Notes on working with bits:
- typical macros to work bitwise:
#define IS_BIT_SET(src, bit) ((src) & (1UL<<(bit)))
#define SET_BIT(src,bit) ((src) |= (1UL<<(bit)))
#define UNSET_BIT(src,bit) ((src) &= ~(1UL<<(bit)))
- Work with unsigned types.
- Beware of integer promotions to signed types.
- Similarly: Make sure to have the left operand of << to be of
the desired "destination" type


Cheers
Michael

 

[Walter Roberson]

I am trying to write a program that encrypts 8-bit plaintext using a
10-bit key. To generate subkeys, and for other things, i will need to
be able to perform permutations on binary strings for example:

if k1k2k3k4k5k6k7k8k9k10 represents all ten digits of the key, the
outpur of the permutation should be like this:
k3k5k2k7k4k10k1k9k8k6 .

I am new to operations on binary strings and i don't really know how to
implement this as efficient as possible...

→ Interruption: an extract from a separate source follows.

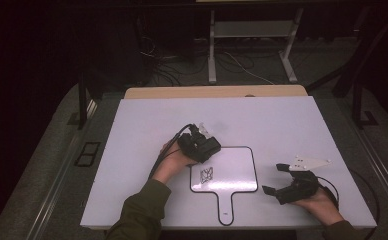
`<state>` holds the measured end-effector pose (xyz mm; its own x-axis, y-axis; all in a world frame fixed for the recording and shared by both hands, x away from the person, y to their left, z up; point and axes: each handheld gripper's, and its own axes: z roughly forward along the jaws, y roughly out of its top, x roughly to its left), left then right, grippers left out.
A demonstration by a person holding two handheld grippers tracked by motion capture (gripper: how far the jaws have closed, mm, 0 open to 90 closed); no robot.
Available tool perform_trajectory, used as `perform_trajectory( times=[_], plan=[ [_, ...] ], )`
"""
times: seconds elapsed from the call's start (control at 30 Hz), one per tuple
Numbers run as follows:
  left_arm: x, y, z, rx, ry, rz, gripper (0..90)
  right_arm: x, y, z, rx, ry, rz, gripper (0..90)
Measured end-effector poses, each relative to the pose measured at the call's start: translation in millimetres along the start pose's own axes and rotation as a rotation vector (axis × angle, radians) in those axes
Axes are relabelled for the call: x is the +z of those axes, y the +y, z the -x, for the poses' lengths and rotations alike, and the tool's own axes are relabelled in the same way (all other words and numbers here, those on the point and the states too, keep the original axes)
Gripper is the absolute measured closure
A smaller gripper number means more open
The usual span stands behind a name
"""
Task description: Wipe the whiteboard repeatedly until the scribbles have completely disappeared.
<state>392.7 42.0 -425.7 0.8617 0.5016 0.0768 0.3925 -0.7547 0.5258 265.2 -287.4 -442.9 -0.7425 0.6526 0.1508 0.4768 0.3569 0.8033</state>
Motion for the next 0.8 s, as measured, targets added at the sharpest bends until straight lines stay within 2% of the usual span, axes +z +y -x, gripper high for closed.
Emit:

Really there are two distinct questions involved:
1) What is an efficient permutation algorithm; and
2) How do you work with individual bits

Efficient permutation algorithms are not generally considered
to be within the scope of this newsgroup -- but if I recall
correctly, then if you search the comp.lang.c newsgroup archives
(e.g., via google groups) then you will find some good permutation
algorithms (or references to such.)


With regards to working with bits:

You numbered the bits from MSB (Most Significant Bit) to LSB (Least
Significant Bit). Most often the bit order is numbered the other way
around and starts from 0, but people disagree about the "right" ordering --
and the ordering doesn't matter as long as you are consistant with
yourself and that if the ordering is visible to the users, that your
user interface makes it clear what the numbering system is.


The "key" that you are using, 10 bits long, is not a particularily
common size of byte, so you will need to embed the 10 bit key within a
wider integral type such as short (less space) or int (more natural for
arithmetic operations.) When you do that embedding, you need to decide
where the 10 bits are to be packed in the wider type -- left end (MSB
of the key at the MSB of the wider type), right end (LSB of the
key at the LSB of the wider type), or something else.

I would suggest to you that packing at the "right" end is
easier to deal with: that saves a lot of messiness about having
to know exactly how big the wider type is; and is
preserves interpretation of values if the word you are working with
happens to get promoted to a wider type yet.

If you pack at the "right" side of the wider type, and if you
use the numbering scheme you give (first bit is #1), then for
a W-bit wide quantity, you have the following:

#define SET_ON_BIT_N(x, W, N) (x | 1<<(W-N))
#define SET_OFF_BIT_N(x, W, N) (x & ~ 1<<(W-N))
#define GET_BIT_N(x, W, N) ((x & 1<<(W-N)) >> (W-N))
#define SET_BIT_N(x, W, N, s) (s ? SET_ON_BIT10_N(x, W, N) : \
SET_OFF_BIT10_N(x, W, N) )

If you want, you could define things like

#define SET_OFF_BIT10_N(x, N) SET_OFF_BIT_N(x, 10, N)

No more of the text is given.